**Task item**
Start to finish, return the listing below exactly, pictures excluded.

**Dataset excerpt**
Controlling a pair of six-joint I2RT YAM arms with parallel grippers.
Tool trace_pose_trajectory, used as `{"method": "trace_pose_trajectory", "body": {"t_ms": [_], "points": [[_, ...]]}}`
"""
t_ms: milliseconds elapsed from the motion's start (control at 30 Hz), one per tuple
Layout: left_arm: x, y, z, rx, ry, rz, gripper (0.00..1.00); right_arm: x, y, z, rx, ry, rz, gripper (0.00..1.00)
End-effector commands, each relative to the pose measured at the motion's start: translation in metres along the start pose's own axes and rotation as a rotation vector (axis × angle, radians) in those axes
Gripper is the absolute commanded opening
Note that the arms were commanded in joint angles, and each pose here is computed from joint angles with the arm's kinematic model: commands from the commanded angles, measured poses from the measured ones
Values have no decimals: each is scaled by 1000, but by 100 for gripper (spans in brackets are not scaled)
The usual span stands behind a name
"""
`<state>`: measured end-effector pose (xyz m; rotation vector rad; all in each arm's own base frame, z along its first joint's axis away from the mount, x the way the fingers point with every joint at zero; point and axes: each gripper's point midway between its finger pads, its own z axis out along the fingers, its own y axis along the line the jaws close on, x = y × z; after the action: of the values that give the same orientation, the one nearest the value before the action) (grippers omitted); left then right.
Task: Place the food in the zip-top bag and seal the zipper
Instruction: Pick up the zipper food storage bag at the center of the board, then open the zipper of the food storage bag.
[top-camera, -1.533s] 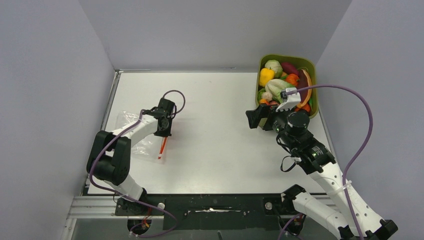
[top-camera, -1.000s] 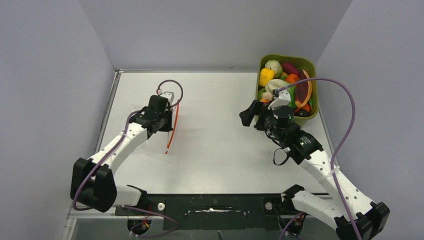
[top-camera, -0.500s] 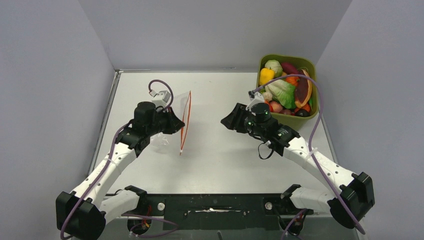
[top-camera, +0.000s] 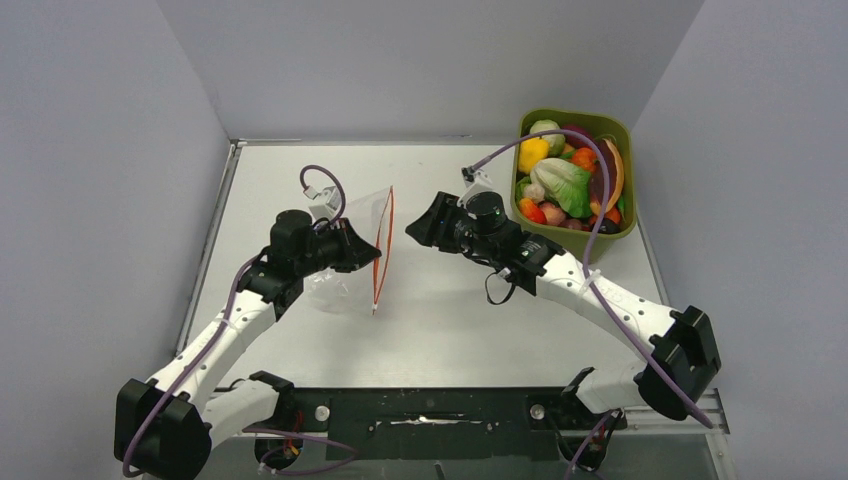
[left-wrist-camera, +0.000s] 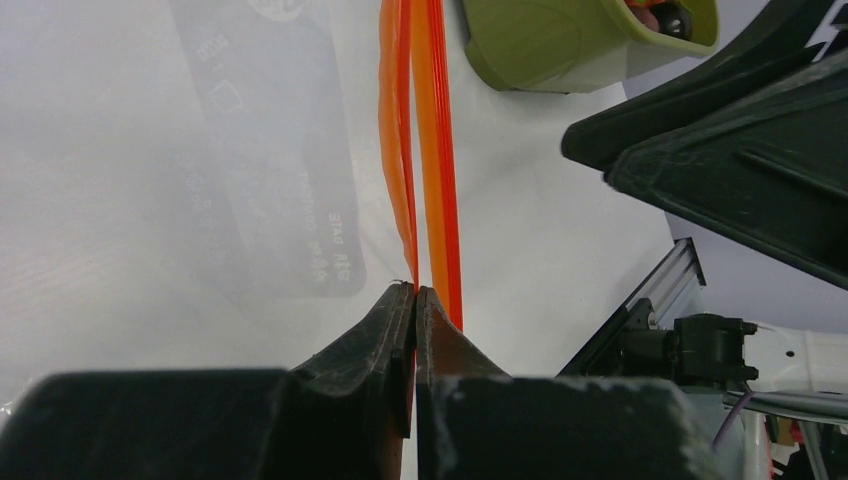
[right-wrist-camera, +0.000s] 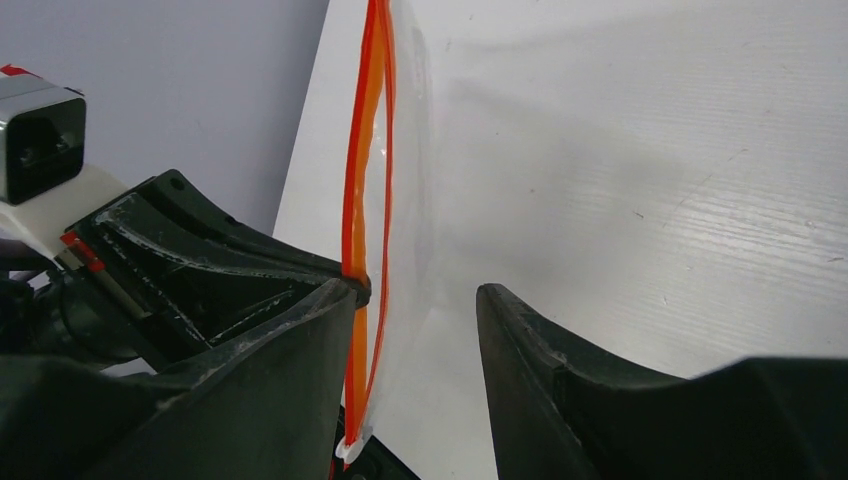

**Solved exercise**
Controlling a pair of six-joint I2RT YAM arms with parallel grippers.
Tool trace_pose_trajectory, used as `{"method": "trace_pose_trajectory", "body": {"t_ms": [_], "points": [[_, ...]]}}`
"""
t_ms: milliseconds elapsed from the motion's start (control at 30 Hz), one per tuple
Layout: left_arm: x, y, z, rx, ry, rz, gripper (0.00..1.00); right_arm: x, y, z, rx, ry, rz, gripper (0.00..1.00)
End-effector commands, each relative to the pose measured at the motion's start: translation in metres along the start pose's own axes and rotation as a rotation vector (axis × angle, radians) in those axes
Gripper is the absolute commanded opening
Note that the arms were commanded in joint angles, and each pose here is computed from joint angles with the arm's kinematic model: commands from the commanded angles, measured poses from the measured ones
Values have no decimals: each is scaled by 1000, but by 100 for gripper (spans in brackets are not scaled)
The usual span stands behind a name
"""
`<state>`: measured end-effector pose (xyz m; rotation vector rad; all in each arm's own base frame, z along its first joint's axis away from the mount, x the way the fingers point with every joint at zero; point and axes: each gripper's point midway between its finger pads, its own z axis out along the fingers, its own y axis along the line the jaws close on, x = y × z; after the action: of the values that give the same orientation, the one nearest the value before the action) (grippers omitted); left then right.
Task: Place the food in the zip-top bag and seal the zipper
Instruction: Pick up the zipper food storage bag at the center of the board, then open the zipper of the food storage bag.
[top-camera, -1.533s] 
[top-camera, -1.000s] 
[top-camera, -0.500s] 
[top-camera, +0.000s] 
[left-wrist-camera, +0.000s] 
[right-wrist-camera, +0.000s] 

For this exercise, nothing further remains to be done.